4. The core of a fast reactor according to claim 2, wherein

a sodium plenum configured of a wrapper tube and flowing sodium is provided in an upper portion of the fuel rod,

a length of a hollow U—Pu—Zr metal fuel alloy of the first fuel assembly is shorter than a length of a hollow U—Pu—Zr metal fuel alloy of the second fuel assembly, and

a height of a sodium plenum of the first fuel assembly is higher than a height of a sodium plenum of the second fuel assembly.

5. The core of a fast reactor according to claim 3, wherein

a total of a length of the hollow U—Pu—Zr metal fuel and a height of the sodium plenum is equal between the first fuel assembly and the second fuel assembly.

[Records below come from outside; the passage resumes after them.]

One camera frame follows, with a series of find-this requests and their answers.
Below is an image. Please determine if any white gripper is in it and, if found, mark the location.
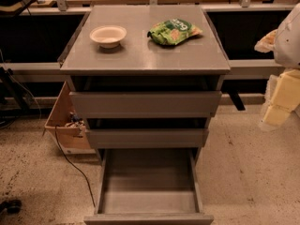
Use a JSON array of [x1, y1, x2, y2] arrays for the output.
[[254, 29, 300, 131]]

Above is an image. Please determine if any grey bottom drawer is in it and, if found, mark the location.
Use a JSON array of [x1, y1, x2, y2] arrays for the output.
[[84, 148, 214, 225]]

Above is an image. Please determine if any grey drawer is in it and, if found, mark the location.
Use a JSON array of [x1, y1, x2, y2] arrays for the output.
[[69, 75, 223, 118], [84, 148, 214, 225], [86, 118, 208, 149]]

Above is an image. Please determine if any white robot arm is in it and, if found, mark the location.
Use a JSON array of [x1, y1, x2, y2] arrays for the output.
[[254, 4, 300, 131]]

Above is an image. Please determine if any grey drawer cabinet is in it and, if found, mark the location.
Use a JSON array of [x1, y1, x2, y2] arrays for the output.
[[61, 6, 230, 156]]

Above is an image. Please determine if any grey middle drawer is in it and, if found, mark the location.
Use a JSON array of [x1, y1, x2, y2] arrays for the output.
[[86, 118, 208, 149]]

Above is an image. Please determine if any grey top drawer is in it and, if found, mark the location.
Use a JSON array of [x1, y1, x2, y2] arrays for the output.
[[69, 75, 223, 118]]

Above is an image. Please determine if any green chip bag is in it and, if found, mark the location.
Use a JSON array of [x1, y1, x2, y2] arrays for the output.
[[147, 19, 203, 46]]

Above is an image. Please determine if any white paper bowl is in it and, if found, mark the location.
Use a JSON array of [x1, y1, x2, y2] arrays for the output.
[[89, 25, 127, 49]]

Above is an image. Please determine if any wooden box on floor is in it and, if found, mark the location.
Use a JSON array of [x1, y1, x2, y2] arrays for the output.
[[45, 82, 94, 154]]

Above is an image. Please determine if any black caster wheel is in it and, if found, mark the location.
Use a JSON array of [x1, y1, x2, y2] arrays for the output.
[[0, 200, 22, 214]]

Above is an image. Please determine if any grey metal rail frame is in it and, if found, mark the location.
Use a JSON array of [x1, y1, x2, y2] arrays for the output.
[[0, 3, 300, 106]]

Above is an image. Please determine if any black floor cable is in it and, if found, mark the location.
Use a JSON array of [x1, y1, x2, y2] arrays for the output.
[[54, 125, 97, 208]]

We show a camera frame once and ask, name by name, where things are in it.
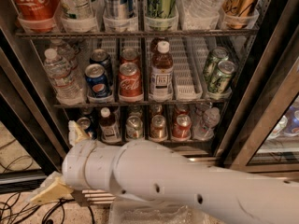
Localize black floor cables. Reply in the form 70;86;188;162
0;137;95;224

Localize water bottle bottom shelf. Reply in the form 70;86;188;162
194;107;221;141

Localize red Coca-Cola can rear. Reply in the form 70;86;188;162
120;49;140;66

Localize large Coca-Cola bottle top shelf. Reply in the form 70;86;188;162
13;0;59;33

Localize green soda can rear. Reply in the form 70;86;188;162
203;47;229;82

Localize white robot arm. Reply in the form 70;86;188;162
29;121;299;224

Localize green soda can front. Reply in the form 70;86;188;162
207;61;236;94

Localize clear water bottle front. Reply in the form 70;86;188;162
44;49;84;105

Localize blue Pepsi can front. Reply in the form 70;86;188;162
85;63;111;98

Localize white empty shelf tray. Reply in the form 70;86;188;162
170;37;203;101

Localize stainless fridge base grille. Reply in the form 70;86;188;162
73;152;299;207

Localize red coca-cola can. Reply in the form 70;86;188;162
119;63;142;97
120;49;140;66

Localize silver green can bottom shelf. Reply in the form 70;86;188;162
126;116;143;139

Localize green tall can top shelf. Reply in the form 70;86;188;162
147;0;176;19

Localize green soda can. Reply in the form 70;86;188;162
207;61;236;94
203;47;229;82

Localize clear plastic bin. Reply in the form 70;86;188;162
108;198;210;224

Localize glass fridge door right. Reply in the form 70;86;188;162
224;57;299;173

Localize cans behind glass door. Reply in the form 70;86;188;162
268;105;299;139

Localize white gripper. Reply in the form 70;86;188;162
29;120;120;205

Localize gold tall can top shelf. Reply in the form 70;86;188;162
222;0;258;29

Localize small tea bottle bottom shelf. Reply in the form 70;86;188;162
99;107;121;143

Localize brown tea bottle rear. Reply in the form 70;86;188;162
149;37;170;53

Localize dark Pepsi can rear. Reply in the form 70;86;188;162
90;49;113;86

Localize red Coca-Cola can front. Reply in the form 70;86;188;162
119;63;142;97

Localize orange can bottom shelf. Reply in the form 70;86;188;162
150;115;166;139

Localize clear water bottle top shelf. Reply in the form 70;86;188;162
186;0;235;19

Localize Pepsi can bottom shelf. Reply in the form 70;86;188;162
77;117;97;140

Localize red can bottom shelf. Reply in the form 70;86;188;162
172;114;192;139

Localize silver blue tall can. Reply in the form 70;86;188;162
104;0;134;20

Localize brown tea bottle white cap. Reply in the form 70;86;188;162
149;41;173;101

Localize clear water bottle behind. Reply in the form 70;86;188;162
50;39;78;70

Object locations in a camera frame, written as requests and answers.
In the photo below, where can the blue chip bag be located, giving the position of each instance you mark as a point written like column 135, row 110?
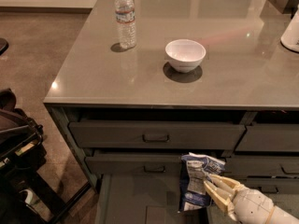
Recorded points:
column 194, row 169

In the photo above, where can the middle left grey drawer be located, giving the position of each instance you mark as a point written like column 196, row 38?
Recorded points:
column 137, row 163

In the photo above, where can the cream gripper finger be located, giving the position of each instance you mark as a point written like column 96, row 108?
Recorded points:
column 224, row 202
column 221, row 185

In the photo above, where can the top right grey drawer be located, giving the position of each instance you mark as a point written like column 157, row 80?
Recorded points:
column 270, row 138

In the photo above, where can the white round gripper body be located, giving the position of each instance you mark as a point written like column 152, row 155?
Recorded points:
column 253, row 203

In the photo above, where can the clear plastic water bottle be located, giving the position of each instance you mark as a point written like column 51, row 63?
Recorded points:
column 125, row 18

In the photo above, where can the grey counter cabinet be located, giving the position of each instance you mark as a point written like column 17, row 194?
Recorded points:
column 246, row 78

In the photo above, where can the bottom left open drawer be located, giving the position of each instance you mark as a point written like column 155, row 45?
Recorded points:
column 143, row 199

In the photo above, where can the top left grey drawer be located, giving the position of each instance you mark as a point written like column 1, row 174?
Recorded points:
column 156, row 134

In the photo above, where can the grey drawer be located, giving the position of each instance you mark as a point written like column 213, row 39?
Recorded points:
column 270, row 138
column 156, row 134
column 137, row 163
column 262, row 166
column 272, row 185

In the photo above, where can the bottom right grey drawer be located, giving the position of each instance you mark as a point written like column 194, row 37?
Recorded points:
column 272, row 185

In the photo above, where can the middle right grey drawer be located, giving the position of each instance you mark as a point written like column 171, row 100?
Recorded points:
column 262, row 166

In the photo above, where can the black round stool edge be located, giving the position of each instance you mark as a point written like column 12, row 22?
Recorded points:
column 3, row 45

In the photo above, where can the white bowl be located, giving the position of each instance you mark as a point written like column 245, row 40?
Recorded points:
column 184, row 55

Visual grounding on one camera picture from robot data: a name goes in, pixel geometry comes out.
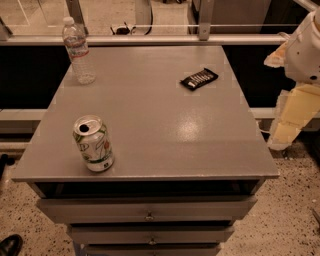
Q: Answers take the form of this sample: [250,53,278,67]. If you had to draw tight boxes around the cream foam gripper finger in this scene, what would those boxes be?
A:
[264,42,288,68]
[267,83,320,150]

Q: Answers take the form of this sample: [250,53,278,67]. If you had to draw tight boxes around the grey metal railing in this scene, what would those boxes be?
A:
[0,0,320,47]

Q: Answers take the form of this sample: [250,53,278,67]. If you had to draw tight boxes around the grey drawer cabinet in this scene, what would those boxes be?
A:
[11,45,280,256]

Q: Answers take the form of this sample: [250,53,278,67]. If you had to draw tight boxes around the black object behind railing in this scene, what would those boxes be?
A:
[110,23,136,35]

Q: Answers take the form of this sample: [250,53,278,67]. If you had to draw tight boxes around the green white soda can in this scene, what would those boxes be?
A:
[73,115,114,172]

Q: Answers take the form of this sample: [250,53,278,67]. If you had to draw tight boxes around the clear plastic water bottle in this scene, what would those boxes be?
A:
[62,17,96,85]

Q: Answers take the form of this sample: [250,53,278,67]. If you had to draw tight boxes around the middle grey drawer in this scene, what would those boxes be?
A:
[68,222,234,245]

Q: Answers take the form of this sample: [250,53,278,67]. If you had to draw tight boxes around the grey drawer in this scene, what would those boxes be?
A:
[68,222,234,245]
[84,244,221,256]
[37,196,257,224]

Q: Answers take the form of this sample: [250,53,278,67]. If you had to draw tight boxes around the bottom grey drawer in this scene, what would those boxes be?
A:
[84,244,221,256]

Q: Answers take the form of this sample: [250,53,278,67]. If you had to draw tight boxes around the top grey drawer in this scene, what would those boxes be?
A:
[37,196,257,224]

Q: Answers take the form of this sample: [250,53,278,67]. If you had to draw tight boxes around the black shoe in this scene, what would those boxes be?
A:
[0,234,23,256]

6. The core of a fast reactor according to claim 4, wherein

a total of a length of the hollow U—Pu—Zr metal fuel and a height of the sodium plenum is equal between the first fuel assembly and the second fuel assembly.

7. The core of a fast reactor according to claim 1, wherein

the hollow fuel is a hollow U—Pu—Zr metal fuel alloy, and is a fuel rod obtained by immersing the hollow U—Pu—Zr metal fuel alloy in bonded sodium.

8. The core of a fast reactor according to claim 2, wherein

the hollow fuel is a fuel rod obtained by immersing the hollow U—Pu—Zr metal fuel alloy in bonded sodium.

9. The core of a fast reactor according to claim 1,

wherein

burnup dependability of a neutron infinite multiplication factor for a fuel volume rate of the first fuel assembly and burnup dependability of a neutron infinite multiplication factor for a fuel volume fraction of the second fuel assembly are made to be the same, and flattening of output sharing in the radial direction throughout a burnup cycle is maintained.

10. The core of a fast reactor according to claim 2, wherein

burnup dependability of a neutron infinite multiplication factor for a fuel volume fraction of the first fuel assembly and burnup dependability of a neutron infinite multiplication factor for a fuel volume fraction of the second fuel assembly are made to be the same, and flattening of output sharing in the radial direction throughout a burnup cycle is maintained.